#### [Task statement]
The data are to be restated in full, exactly as presented.

#### [Information supplied]
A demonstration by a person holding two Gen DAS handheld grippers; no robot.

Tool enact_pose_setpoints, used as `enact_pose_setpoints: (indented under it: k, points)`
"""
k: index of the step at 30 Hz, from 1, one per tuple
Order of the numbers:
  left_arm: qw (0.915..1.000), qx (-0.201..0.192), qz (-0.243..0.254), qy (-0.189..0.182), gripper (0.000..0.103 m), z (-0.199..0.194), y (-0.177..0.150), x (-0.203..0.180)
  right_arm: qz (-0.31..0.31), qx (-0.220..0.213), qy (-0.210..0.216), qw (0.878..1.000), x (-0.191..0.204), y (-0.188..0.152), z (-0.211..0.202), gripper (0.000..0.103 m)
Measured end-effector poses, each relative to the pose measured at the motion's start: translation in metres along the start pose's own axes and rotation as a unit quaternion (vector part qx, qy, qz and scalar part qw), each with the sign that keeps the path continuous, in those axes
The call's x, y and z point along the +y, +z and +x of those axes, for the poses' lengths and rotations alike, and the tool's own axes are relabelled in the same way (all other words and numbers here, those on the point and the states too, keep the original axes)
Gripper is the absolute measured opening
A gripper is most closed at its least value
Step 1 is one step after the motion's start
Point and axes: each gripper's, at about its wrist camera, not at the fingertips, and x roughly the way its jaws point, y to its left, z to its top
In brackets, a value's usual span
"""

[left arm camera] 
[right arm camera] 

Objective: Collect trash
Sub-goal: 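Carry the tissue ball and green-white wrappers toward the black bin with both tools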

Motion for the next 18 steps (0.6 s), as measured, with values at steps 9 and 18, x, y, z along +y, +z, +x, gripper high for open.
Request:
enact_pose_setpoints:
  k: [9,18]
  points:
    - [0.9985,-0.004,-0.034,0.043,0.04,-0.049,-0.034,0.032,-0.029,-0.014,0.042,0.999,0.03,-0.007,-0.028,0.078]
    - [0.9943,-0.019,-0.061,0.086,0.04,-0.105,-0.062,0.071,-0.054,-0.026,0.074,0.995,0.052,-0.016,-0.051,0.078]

#### [Your response]
A demonstration by a person holding two Gen DAS handheld grippers; no robot.

Tool enact_pose_setpoints, used as `enact_pose_setpoints: (indented under it: k, points)`
"""
k: index of the step at 30 Hz, from 1, one per tuple
Order of the numbers:
  left_arm: qw (0.915..1.000), qx (-0.201..0.192), qz (-0.243..0.254), qy (-0.189..0.182), gripper (0.000..0.103 m), z (-0.199..0.194), y (-0.177..0.150), x (-0.203..0.180)
  right_arm: qz (-0.31..0.31), qx (-0.220..0.213), qy (-0.210..0.216), qw (0.878..1.000), x (-0.191..0.204), y (-0.188..0.152), z (-0.211..0.202), gripper (0.000..0.103 m)
Measured end-effector poses, each relative to the pose measured at the motion's start: translation in metres along the start pose's own axes and rotation as a unit quaternion (vector part qx, qy, qz and scalar part qw), each with the sign that keeps the path continuous, in those axes
The call's x, y and z point along the +y, +z and +x of those axes, for the poses' lengths and rotations alike, and the tool's own axes are relabelled in the same way (all other words and numbers here, those on the point and the states too, keep the original axes)
Gripper is the absolute measured opening
A gripper is most closed at its least value
Step 1 is one step after the motion's start
Point and axes: each gripper's, at about its wrist camera, not at the fingertips, and x roughly the way its jaws point, y to its left, z to its top
In brackets, a value's usual span
"""

[left arm camera] 
[right arm camera] 

Objective: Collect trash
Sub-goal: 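Carry the tissue ball and green-white wrappers toward the black bin with both tools
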
Motion for the next 18 steps (0.6 s), as measured, with values at steps 9 and 18, x, y, z along +y, +z, +x, gripper high for open.
Request:
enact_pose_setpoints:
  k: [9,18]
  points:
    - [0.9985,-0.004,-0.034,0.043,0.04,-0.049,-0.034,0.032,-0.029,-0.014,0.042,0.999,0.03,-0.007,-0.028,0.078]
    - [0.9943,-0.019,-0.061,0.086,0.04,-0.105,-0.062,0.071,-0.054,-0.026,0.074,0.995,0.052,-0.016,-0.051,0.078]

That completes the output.